• What you should do: Go to the line in the entries below that holds "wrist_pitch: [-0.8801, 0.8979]" and repeat exactly from there through the line that holds "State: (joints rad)", inclusive.

──────── Listed records

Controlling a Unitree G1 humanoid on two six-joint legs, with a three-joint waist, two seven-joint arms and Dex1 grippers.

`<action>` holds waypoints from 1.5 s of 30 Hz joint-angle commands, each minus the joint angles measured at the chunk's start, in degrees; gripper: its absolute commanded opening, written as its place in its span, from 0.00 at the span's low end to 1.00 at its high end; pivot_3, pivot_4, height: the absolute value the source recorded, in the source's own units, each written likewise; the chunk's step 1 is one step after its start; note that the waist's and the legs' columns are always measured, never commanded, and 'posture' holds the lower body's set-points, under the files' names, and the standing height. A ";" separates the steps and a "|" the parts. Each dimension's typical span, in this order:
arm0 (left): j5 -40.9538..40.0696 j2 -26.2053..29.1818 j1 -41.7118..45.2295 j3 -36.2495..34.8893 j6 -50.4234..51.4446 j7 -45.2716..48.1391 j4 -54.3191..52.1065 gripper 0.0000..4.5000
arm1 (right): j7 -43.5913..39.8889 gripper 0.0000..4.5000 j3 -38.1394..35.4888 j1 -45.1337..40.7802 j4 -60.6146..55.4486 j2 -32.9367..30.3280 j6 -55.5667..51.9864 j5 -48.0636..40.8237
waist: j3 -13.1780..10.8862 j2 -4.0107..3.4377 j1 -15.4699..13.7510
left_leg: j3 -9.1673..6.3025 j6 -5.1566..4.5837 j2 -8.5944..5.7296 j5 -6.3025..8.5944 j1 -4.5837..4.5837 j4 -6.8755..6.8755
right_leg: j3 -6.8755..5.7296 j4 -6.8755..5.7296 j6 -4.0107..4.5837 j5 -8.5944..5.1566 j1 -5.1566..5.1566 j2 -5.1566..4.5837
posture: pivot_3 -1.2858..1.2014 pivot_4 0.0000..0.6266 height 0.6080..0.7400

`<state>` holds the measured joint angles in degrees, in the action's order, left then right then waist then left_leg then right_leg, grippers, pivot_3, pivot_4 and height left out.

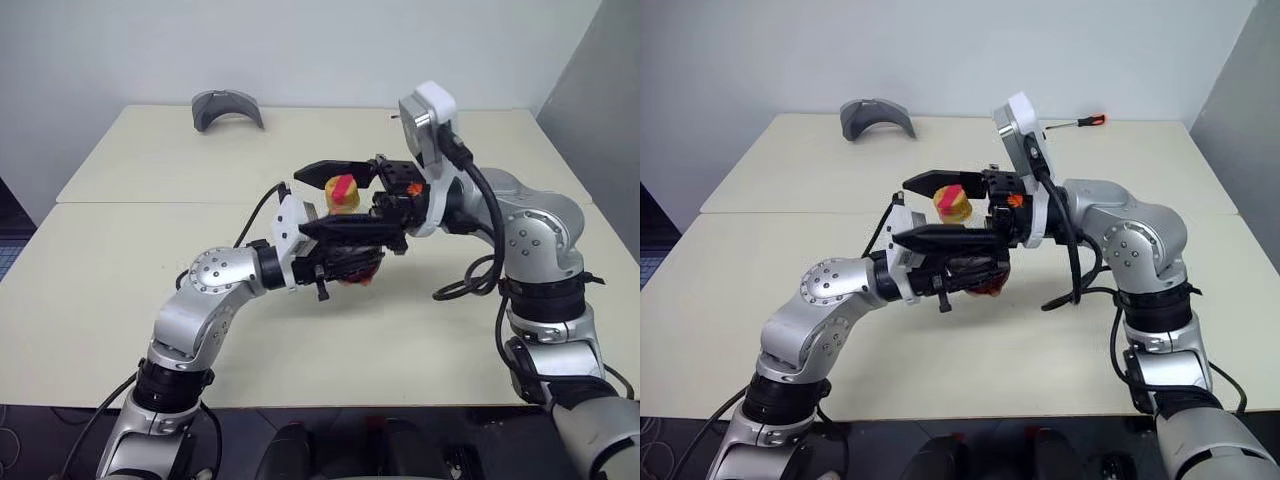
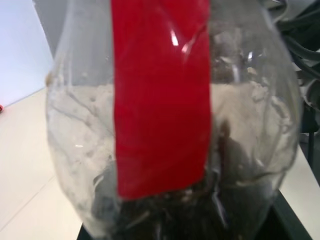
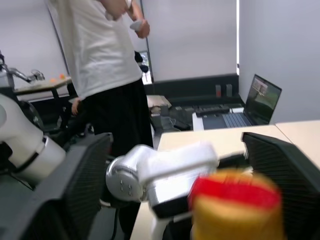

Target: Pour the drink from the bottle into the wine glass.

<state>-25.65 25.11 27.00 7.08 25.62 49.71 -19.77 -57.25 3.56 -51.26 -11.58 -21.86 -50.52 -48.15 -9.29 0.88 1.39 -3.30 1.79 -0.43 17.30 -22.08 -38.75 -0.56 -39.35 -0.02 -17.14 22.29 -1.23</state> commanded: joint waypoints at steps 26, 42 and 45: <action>7.69 -4.31 5.31 -0.90 -6.65 -7.08 13.17 0.38 | 26.41 1.00 1.15 0.53 -6.96 5.64 4.12 13.66 | -0.03 -0.03 0.17 | 0.02 0.04 -0.01 -0.02 -0.01 0.01 | 0.01 -0.03 0.00 0.00 0.03 0.00 | 0.52 0.24 1.00; 7.39 -4.35 4.36 -0.94 -6.00 -6.69 11.61 0.38 | 25.09 0.27 1.95 0.11 -3.28 6.49 5.84 16.96 | -0.03 -0.03 0.18 | 0.02 0.03 -0.01 -0.02 -0.01 0.02 | 0.01 -0.03 0.00 0.00 0.04 0.00 | 0.52 0.24 1.00; 6.85 -4.24 3.67 -0.78 -5.44 -6.36 10.28 0.38 | 24.53 0.27 2.03 0.25 -3.32 6.44 6.06 16.96 | -0.03 -0.03 0.17 | 0.02 0.03 -0.01 -0.02 -0.01 0.02 | 0.01 -0.03 0.00 0.00 0.04 0.00 | 0.52 0.24 1.00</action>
<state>-17.79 21.02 30.46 6.80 20.96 43.15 -5.36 -32.44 5.92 -49.96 -13.75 -15.32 -45.53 -31.01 -9.33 0.85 1.57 -3.28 1.82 -0.44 17.28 -22.09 -38.74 -0.55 -39.38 -0.02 -17.14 22.33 -1.23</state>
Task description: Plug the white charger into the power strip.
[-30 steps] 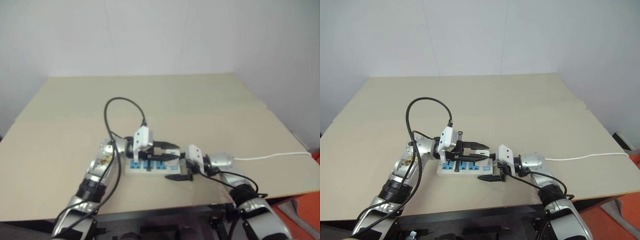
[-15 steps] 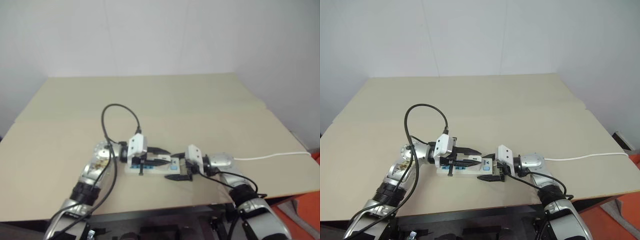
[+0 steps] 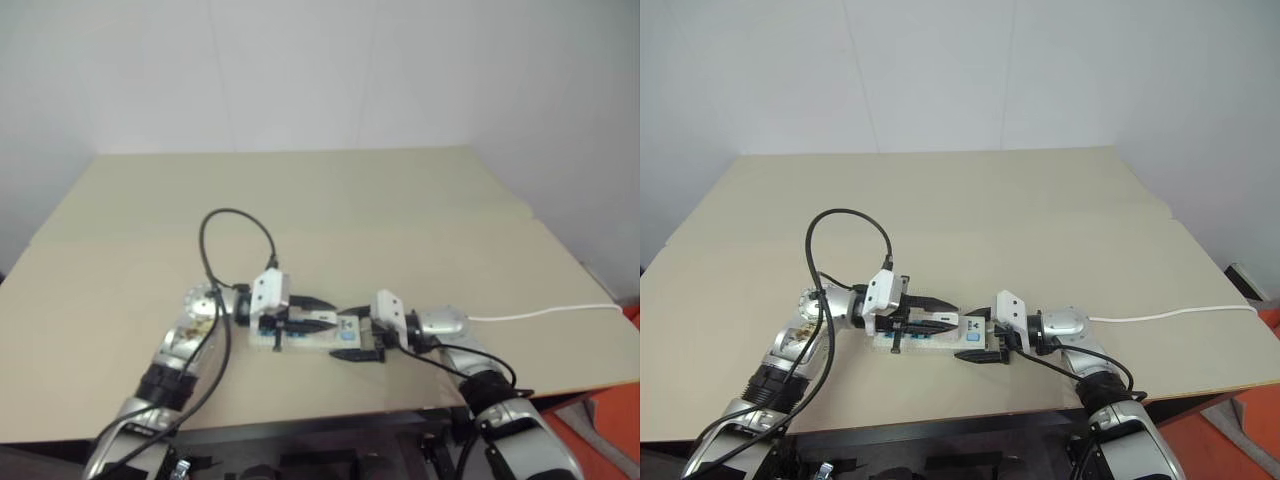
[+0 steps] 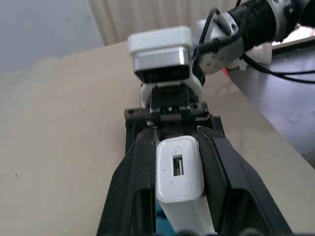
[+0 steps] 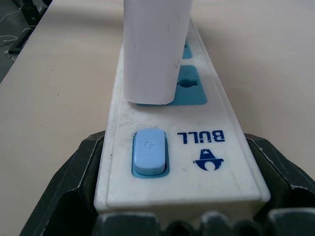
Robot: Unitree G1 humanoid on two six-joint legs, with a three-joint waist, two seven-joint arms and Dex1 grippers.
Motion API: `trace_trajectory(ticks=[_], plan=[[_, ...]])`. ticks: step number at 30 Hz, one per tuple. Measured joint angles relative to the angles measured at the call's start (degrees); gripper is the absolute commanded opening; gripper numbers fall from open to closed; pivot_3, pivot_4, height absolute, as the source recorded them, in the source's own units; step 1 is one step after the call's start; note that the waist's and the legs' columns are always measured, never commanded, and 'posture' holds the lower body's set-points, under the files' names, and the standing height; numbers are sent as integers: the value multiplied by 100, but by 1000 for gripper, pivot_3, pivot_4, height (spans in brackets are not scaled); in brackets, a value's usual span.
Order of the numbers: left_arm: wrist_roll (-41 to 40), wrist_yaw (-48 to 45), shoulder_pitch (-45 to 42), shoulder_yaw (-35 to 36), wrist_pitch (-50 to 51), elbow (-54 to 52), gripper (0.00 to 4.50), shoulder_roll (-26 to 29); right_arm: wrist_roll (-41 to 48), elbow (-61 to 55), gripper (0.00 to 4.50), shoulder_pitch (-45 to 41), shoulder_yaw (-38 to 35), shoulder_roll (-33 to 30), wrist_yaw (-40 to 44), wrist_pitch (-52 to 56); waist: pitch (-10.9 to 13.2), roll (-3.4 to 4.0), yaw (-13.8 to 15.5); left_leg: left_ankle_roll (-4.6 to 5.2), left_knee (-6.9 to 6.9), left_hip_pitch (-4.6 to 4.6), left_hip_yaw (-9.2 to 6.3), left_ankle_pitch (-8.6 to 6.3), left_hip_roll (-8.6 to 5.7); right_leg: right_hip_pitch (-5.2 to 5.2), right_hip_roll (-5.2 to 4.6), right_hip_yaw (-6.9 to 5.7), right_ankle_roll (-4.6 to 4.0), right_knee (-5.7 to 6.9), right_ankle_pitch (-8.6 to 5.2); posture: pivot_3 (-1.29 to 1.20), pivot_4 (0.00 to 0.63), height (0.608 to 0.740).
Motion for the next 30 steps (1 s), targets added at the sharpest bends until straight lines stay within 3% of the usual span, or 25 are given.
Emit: trace_trajectory(ticks=[30], plan=[[29,24,73,-233,-191,-6,961,152,-25,-98,3426,76,78,1,-70,100,-60,13,0,0,-56,46,36,-1,0,13,0,26,-4,-17,-3,0,150,740]])
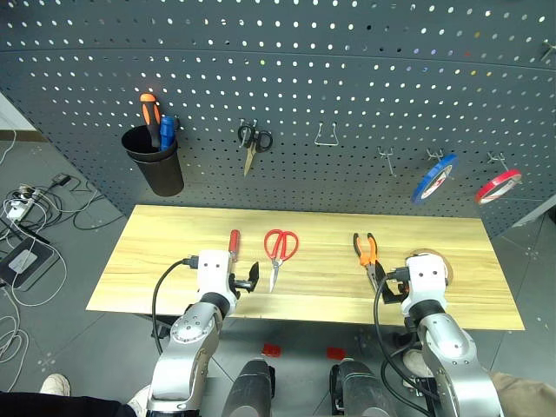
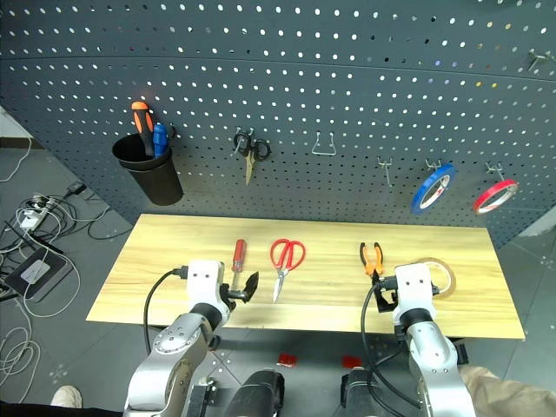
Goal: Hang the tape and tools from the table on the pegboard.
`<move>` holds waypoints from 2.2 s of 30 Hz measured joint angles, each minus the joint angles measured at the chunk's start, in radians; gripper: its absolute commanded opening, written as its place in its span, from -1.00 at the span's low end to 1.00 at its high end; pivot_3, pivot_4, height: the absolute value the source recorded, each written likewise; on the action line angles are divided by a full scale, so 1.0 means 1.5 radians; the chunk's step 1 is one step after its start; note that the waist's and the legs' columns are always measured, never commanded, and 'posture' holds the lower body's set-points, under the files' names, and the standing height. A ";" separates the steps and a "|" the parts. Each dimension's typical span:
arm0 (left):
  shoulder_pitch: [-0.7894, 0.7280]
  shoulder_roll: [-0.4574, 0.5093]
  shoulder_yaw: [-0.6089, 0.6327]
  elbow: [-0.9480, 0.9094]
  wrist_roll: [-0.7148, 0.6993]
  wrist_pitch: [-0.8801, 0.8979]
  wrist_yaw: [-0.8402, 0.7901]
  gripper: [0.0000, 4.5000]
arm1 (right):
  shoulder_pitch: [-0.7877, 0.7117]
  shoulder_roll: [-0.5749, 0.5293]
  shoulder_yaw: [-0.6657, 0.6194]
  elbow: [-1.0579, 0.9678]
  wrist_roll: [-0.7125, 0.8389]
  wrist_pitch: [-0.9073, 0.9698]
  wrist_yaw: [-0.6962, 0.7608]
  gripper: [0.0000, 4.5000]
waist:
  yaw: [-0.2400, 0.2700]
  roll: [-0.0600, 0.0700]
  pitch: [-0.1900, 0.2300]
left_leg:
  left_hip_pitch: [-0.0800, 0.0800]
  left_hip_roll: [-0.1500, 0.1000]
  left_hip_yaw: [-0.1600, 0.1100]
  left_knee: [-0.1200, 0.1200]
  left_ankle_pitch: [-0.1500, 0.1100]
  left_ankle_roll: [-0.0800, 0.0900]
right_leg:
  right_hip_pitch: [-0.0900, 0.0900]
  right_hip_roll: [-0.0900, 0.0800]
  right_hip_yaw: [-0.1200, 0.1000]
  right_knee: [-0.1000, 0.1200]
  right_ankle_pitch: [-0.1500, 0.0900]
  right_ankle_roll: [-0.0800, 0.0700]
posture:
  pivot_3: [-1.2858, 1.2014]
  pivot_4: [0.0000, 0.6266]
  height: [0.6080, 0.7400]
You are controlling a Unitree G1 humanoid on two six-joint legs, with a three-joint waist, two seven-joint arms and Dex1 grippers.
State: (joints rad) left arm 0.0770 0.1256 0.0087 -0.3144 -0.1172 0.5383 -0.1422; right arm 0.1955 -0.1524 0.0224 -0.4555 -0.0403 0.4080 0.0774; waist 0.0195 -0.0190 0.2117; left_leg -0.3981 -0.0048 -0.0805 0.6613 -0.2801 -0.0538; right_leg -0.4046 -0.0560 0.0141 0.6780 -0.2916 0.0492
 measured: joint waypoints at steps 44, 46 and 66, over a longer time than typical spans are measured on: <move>0.012 0.052 0.028 -0.026 -0.005 0.006 -0.031 0.98 | 0.050 -0.004 -0.015 -0.019 -0.001 0.036 0.015 1.00 | 0.002 -0.001 0.003 | 0.000 0.000 0.000 0.000 0.000 0.000 | 0.000 0.000 0.000 0.000 0.000 0.000 | 0.09 -0.13 1.00; -0.009 0.075 0.018 -0.015 -0.006 0.011 -0.055 0.98 | 0.052 -0.017 -0.015 -0.020 0.002 0.043 0.025 1.00 | 0.001 0.000 0.004 | 0.000 0.000 0.000 0.000 0.000 0.000 | 0.000 0.000 -0.001 0.000 0.000 0.000 | 0.08 -0.07 1.00; -0.398 0.084 -0.270 0.276 0.023 -0.157 -0.419 0.98 | -0.103 -0.070 -0.085 0.124 0.045 0.084 0.067 1.00 | -0.033 -0.001 0.076 | -0.001 0.000 0.002 0.001 0.000 0.000 | -0.001 0.000 0.000 0.002 0.000 0.000 | 0.04 0.35 1.00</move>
State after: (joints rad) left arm -0.5198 0.2518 -0.3966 0.0993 -0.0831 0.3029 -0.7713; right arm 0.0415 -0.2580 -0.1054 -0.2696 0.0265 0.5344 0.1776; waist -0.0301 -0.0209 0.3252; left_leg -0.3998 -0.0048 -0.0778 0.6633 -0.2803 -0.0531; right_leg -0.4057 -0.0559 0.0144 0.6808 -0.2916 0.0489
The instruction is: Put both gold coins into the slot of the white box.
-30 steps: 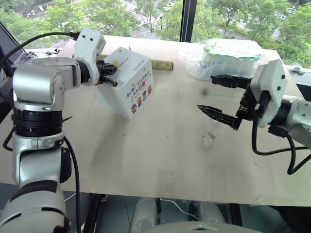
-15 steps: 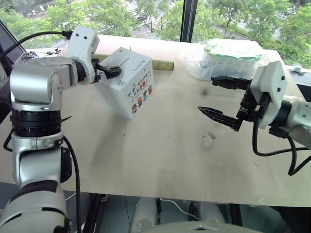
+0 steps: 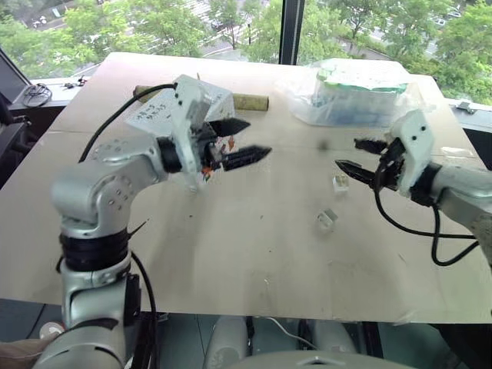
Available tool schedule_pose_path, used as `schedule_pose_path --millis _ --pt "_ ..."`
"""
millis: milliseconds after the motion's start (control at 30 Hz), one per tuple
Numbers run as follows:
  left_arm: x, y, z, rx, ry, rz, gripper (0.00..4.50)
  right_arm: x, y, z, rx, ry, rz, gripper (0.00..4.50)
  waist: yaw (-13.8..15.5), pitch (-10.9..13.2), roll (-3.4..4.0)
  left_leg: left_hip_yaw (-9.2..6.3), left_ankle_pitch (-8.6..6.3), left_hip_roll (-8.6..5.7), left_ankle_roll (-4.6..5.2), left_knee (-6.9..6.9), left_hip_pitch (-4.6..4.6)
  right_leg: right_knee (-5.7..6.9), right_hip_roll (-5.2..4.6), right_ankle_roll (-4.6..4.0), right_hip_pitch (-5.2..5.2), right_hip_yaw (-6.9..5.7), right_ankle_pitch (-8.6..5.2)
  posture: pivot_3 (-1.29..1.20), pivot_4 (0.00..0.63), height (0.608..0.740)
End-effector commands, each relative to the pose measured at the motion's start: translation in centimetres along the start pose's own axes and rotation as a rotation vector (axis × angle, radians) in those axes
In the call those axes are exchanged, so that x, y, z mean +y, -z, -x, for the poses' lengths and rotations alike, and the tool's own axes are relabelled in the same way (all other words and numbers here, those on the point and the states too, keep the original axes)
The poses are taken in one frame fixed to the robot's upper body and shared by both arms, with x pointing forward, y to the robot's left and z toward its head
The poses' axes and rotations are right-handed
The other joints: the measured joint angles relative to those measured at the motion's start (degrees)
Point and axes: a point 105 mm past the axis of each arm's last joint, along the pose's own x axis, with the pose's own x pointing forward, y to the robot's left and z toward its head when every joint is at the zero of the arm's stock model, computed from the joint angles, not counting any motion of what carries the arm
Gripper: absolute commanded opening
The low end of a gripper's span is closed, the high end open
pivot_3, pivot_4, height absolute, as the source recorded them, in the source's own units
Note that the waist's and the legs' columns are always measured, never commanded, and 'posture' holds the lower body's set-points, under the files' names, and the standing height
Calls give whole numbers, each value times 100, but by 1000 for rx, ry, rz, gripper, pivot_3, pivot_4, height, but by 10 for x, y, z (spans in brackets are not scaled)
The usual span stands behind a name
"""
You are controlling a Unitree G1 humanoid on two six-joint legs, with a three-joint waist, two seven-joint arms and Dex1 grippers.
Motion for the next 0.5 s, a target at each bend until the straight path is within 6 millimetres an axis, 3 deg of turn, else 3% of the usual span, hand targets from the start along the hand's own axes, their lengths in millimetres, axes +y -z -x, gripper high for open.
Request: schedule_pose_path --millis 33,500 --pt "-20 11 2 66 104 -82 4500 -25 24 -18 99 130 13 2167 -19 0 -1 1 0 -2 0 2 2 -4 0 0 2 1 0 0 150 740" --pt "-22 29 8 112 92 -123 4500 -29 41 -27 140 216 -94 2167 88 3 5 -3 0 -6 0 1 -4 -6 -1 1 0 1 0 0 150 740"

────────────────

• Answer area:
  wrist_pitch: [-0.8801, 0.8979]
  wrist_yaw: [-0.8402, 0.7901]
  gripper: [0.0000, 4.5000]
arm1 (right):
  shoulder_pitch: [-0.7877, 0.7117]
  shoulder_roll: [-0.5749, 0.5293]
  shoulder_yaw: [-0.6657, 0.6194]
  elbow: [-1.0579, 0.9678]
  wrist_roll: [-0.7125, 0.8389]
  wrist_pitch: [-0.9073, 0.9698]
  wrist_yaw: [-0.6962, 0.7608]
  gripper: [0.0000, 4.5000]
waist:
  yaw: [-0.2400, 0.2700]
  roll: [-0.0600, 0.0700]
  pitch: [-0.1900, 0.2300]
left_leg:
  left_hip_pitch: [-0.0800, 0.0800]
  left_hip_roll: [-0.1500, 0.1000]
  left_hip_yaw: [-0.1600, 0.1100]
  left_knee: [-0.1200, 0.1200]
  left_ankle_pitch: [-0.1500, 0.1100]
  left_ankle_roll: [-0.0800, 0.0900]
right_leg:
  right_hip_pitch: [-0.0900, 0.0900]
  right_hip_roll: [-0.0900, 0.0800]
  right_hip_yaw: [-0.1200, 0.1000]
  right_knee: [-0.1000, 0.1200]
  right_ankle_pitch: [-0.1500, 0.0900]
  right_ankle_roll: [-0.0800, 0.0700]
posture:
  pivot_3: [-1.2858, 1.2014]
  pivot_4: [0.0000, 0.6266]
  height: [0.6080, 0.7400]
You are controlling a Unitree G1 humanoid on two six-joint legs, with a three-joint waist, two seven-joint arms and Dex1 grippers.
State: (joints rad) left arm 0.0770 0.1256 0.0087 -0.3144 -0.1172 0.5383 -0.1422; right arm 0.1955 -0.1524 0.0224 -0.4555 -0.0403 0.4080 0.0774; waist 0.0195 -0.0190 0.2117; left_leg -0.3981 -0.0048 -0.0805 0.6613 -0.2801 -0.0538; right_leg -0.4046 -0.0560 0.0141 0.6780 -0.2916 0.0492

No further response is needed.